- Task to carry out: Each line of the records that holds "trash" should be shown in full.

**********

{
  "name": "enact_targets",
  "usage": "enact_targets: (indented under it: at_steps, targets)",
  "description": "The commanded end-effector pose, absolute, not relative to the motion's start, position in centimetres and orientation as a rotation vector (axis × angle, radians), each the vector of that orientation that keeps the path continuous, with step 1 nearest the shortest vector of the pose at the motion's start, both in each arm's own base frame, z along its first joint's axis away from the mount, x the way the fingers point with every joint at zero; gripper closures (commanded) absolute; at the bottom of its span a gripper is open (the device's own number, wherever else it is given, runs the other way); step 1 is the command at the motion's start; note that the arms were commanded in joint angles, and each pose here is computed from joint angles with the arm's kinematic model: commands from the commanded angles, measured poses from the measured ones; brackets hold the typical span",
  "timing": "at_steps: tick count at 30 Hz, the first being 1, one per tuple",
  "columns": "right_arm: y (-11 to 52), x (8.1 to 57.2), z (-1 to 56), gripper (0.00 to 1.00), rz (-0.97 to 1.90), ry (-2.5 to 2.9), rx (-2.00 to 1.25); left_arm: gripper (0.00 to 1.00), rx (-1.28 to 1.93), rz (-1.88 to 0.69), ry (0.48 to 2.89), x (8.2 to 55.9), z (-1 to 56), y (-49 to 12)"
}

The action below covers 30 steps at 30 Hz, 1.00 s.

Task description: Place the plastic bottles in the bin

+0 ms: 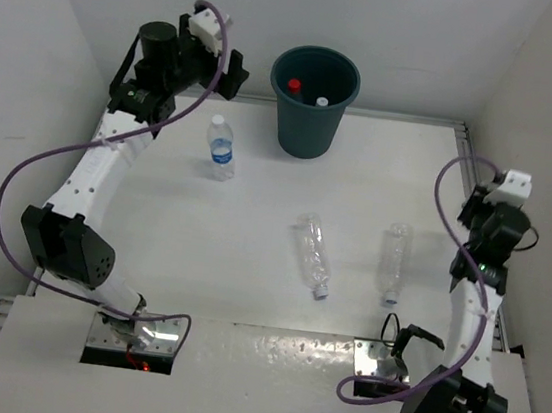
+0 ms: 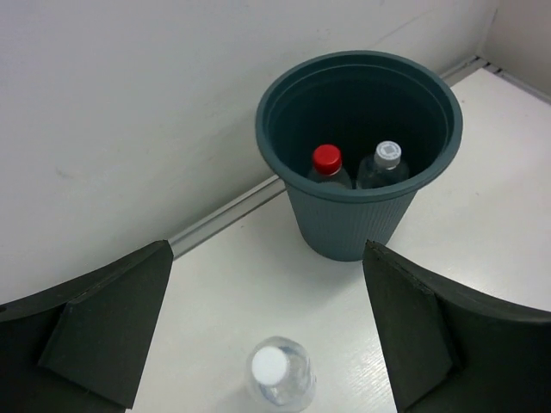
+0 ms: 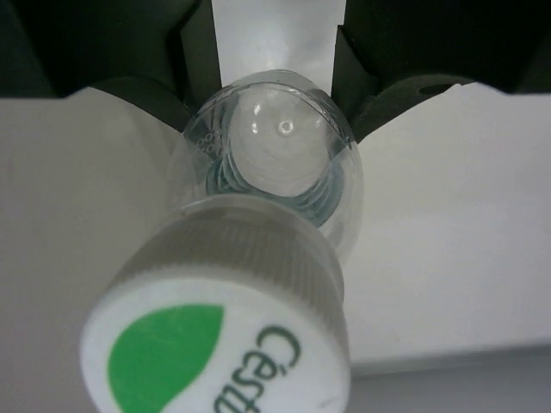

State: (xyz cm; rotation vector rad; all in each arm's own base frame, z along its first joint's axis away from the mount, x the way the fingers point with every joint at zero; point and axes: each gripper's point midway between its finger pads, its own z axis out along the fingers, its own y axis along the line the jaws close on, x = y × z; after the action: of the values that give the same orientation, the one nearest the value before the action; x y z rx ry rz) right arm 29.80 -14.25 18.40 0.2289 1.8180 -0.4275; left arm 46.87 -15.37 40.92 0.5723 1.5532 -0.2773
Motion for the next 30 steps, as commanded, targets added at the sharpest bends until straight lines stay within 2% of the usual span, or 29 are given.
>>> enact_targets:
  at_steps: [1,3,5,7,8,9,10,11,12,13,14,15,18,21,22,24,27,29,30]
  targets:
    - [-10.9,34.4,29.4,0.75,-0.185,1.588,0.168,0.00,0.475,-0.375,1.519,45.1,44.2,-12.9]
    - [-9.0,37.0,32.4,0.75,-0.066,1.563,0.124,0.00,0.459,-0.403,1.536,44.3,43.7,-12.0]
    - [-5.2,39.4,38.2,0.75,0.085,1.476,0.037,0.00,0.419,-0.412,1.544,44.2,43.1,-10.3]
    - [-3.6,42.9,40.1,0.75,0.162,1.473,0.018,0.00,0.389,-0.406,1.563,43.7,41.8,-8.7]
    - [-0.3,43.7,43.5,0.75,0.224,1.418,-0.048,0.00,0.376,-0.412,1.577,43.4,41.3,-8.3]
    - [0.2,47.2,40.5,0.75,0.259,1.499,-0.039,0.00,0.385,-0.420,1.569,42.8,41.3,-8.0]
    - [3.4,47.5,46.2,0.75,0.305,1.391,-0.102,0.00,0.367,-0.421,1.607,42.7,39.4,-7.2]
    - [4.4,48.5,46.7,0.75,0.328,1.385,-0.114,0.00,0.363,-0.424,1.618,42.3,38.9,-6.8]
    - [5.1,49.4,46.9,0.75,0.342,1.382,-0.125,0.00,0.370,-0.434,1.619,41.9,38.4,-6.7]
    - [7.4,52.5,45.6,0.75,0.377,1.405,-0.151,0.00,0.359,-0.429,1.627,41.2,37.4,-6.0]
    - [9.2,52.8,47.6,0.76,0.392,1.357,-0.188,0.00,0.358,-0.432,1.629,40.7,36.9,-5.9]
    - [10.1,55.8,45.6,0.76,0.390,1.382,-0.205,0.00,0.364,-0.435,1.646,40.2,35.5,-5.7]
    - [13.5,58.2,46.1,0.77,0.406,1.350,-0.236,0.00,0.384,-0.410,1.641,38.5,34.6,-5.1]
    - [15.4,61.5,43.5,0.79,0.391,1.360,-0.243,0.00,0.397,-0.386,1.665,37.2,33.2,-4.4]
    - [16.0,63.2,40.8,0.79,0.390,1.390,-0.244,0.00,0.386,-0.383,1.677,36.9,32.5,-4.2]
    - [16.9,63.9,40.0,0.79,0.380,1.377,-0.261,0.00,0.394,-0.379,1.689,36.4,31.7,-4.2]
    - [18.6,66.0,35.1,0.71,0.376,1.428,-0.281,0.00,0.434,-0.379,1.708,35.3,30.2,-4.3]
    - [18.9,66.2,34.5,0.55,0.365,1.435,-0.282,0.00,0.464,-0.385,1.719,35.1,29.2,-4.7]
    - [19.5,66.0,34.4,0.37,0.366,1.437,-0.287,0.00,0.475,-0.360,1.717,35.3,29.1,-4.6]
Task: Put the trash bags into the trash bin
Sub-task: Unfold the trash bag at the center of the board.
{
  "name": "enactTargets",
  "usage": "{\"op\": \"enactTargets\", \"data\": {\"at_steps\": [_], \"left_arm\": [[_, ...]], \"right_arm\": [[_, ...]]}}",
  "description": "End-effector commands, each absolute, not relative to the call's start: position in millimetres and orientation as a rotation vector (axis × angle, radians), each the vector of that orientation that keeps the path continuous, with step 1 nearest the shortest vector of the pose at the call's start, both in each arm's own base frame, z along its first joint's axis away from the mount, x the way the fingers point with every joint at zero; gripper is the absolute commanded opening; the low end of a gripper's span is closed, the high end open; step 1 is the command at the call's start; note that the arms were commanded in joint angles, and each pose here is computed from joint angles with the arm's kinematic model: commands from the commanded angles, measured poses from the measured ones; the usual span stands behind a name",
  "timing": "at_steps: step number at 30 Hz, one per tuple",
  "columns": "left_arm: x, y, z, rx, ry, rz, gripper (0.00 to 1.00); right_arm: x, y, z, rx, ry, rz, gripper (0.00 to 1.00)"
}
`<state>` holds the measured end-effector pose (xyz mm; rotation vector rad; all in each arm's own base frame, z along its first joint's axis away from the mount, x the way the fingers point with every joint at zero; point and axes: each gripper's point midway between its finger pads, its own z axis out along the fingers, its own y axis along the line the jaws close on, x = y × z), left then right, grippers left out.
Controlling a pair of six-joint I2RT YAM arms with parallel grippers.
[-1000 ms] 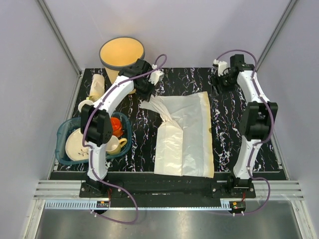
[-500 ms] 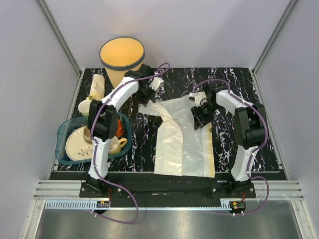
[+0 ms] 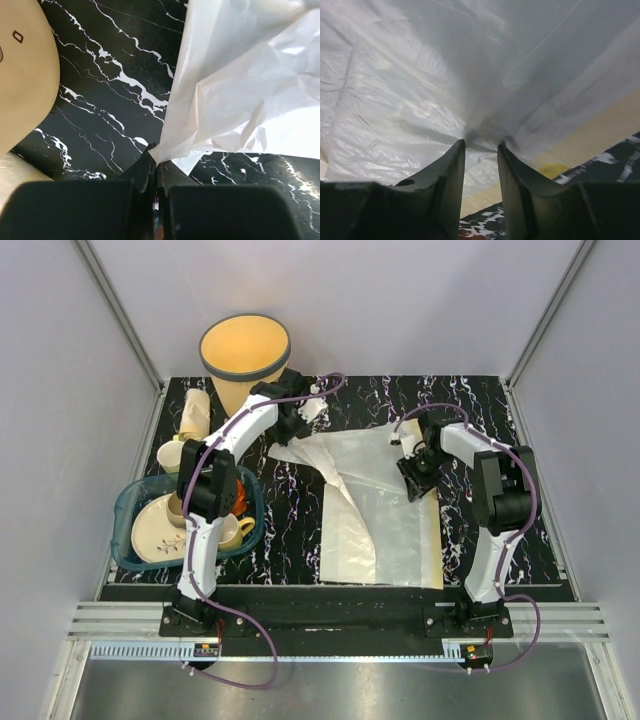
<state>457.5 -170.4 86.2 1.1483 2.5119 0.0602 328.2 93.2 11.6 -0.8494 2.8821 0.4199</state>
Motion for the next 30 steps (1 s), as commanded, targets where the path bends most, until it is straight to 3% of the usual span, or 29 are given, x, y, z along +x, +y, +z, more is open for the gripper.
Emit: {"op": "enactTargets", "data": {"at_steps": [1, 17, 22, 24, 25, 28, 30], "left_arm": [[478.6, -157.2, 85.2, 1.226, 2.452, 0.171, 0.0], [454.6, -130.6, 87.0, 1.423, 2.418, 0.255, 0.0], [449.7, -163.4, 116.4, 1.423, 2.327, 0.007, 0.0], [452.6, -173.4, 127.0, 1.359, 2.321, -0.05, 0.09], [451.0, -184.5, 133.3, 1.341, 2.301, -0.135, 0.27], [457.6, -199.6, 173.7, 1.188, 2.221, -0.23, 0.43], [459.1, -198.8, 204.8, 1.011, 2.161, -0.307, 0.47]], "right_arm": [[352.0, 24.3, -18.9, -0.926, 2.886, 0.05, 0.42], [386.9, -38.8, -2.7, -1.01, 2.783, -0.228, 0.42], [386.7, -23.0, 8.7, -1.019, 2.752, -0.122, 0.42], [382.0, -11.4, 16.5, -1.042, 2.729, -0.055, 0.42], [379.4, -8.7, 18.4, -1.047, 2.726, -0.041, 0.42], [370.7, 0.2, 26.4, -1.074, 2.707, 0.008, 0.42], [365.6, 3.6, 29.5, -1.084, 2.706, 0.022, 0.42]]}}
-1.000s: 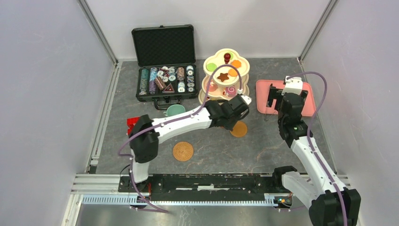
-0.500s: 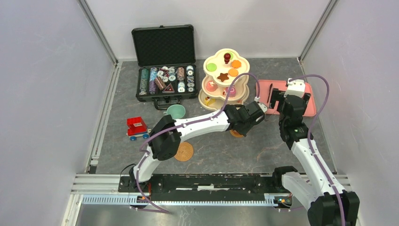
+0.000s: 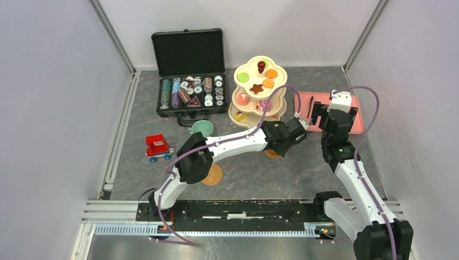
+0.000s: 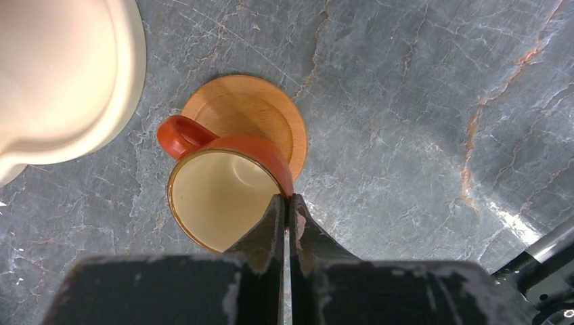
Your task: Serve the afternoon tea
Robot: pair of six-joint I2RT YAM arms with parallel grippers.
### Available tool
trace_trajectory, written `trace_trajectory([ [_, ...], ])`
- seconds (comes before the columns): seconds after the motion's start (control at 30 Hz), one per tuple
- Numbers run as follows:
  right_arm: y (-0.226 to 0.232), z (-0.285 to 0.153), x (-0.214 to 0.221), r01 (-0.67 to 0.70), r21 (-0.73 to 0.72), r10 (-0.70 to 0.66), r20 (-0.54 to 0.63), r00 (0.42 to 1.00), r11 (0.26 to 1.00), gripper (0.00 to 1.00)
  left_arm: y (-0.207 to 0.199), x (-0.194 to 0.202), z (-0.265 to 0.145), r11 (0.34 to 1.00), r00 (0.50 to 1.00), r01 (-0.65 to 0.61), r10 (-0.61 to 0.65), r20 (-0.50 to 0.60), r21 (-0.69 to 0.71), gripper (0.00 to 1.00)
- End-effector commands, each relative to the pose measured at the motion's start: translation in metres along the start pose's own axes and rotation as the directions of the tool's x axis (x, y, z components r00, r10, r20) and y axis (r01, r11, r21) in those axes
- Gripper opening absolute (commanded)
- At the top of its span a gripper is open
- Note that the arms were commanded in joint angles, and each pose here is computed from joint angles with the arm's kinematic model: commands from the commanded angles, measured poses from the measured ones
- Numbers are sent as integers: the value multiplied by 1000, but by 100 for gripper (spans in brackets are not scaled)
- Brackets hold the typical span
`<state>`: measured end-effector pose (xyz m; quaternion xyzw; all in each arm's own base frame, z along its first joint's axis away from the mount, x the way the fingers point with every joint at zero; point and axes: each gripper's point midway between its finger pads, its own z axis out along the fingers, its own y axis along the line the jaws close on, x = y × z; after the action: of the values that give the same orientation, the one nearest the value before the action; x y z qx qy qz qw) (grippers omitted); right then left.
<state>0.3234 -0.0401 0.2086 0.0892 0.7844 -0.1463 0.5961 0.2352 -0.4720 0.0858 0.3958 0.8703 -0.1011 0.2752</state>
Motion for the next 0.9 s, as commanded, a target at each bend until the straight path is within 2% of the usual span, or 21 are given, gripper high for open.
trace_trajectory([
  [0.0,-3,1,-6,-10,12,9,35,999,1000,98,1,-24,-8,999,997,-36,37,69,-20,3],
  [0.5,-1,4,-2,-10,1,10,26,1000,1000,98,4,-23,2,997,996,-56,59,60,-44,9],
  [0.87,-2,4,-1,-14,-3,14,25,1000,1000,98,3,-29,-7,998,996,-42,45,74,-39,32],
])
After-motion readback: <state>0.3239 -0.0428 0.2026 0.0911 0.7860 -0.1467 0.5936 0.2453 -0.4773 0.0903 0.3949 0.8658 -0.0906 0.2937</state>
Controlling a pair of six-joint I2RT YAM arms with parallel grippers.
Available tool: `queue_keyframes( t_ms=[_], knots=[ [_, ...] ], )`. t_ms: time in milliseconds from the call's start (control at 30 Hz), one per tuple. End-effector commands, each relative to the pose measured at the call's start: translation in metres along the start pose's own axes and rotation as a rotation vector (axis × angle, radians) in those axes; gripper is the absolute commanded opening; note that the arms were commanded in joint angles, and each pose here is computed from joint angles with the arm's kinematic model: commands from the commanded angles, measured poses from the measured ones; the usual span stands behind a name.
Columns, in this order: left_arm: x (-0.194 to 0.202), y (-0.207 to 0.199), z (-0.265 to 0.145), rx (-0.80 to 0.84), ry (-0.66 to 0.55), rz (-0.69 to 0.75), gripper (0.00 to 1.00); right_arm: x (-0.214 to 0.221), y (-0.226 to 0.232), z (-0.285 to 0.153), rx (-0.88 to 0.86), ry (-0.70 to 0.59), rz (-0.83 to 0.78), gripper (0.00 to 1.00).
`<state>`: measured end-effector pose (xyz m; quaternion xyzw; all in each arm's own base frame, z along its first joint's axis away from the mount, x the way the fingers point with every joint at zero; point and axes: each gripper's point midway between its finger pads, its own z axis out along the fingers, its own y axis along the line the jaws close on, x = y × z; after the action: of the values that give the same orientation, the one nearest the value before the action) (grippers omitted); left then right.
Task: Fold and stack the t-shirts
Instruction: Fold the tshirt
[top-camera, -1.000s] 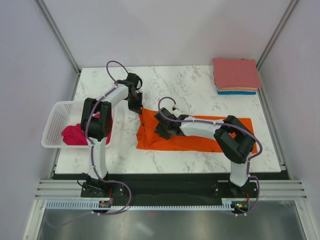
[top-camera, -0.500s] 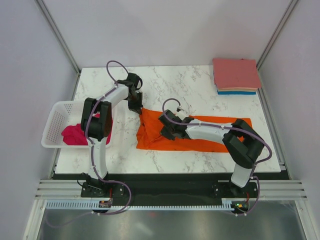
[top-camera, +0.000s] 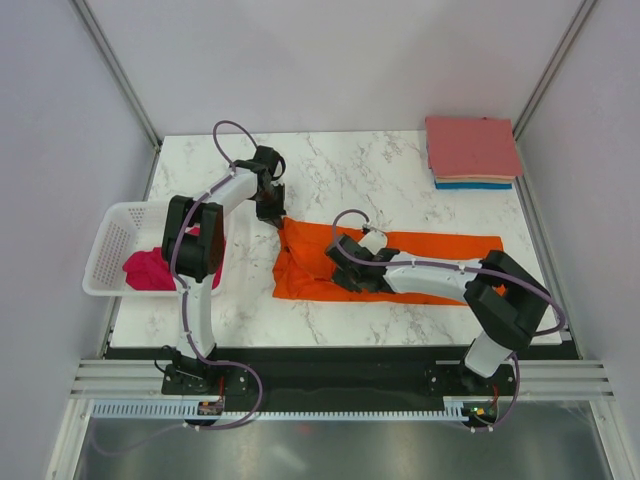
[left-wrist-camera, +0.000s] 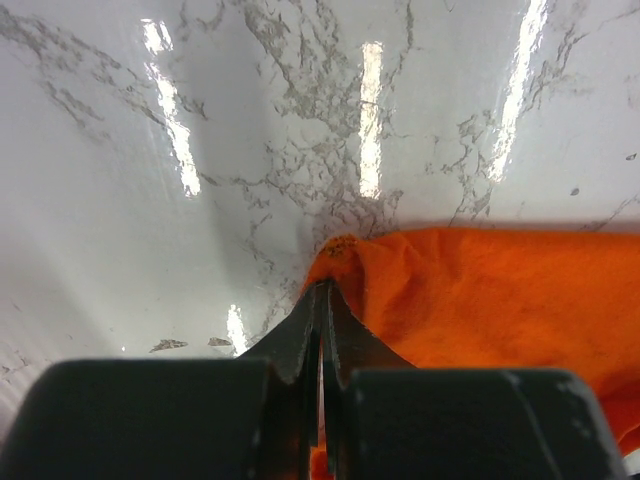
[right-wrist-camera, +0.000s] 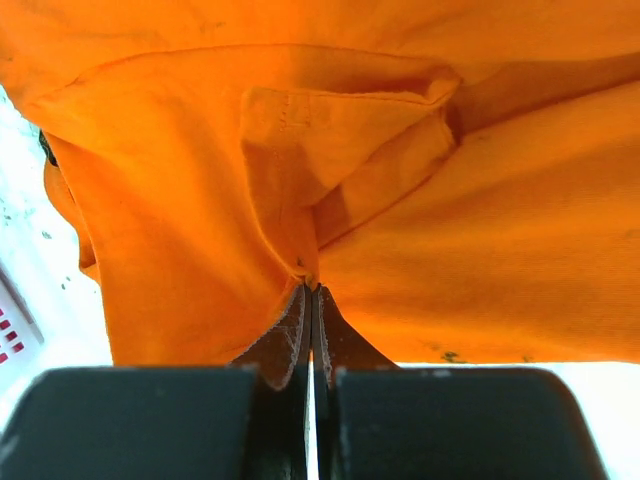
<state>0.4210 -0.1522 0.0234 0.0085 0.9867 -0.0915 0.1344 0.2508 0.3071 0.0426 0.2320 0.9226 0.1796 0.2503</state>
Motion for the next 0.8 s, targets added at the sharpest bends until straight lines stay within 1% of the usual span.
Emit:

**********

- Expected answer:
Task: Put the trash bags into the trash bin
Sub-task: Unfold the trash bag at the center of the board.

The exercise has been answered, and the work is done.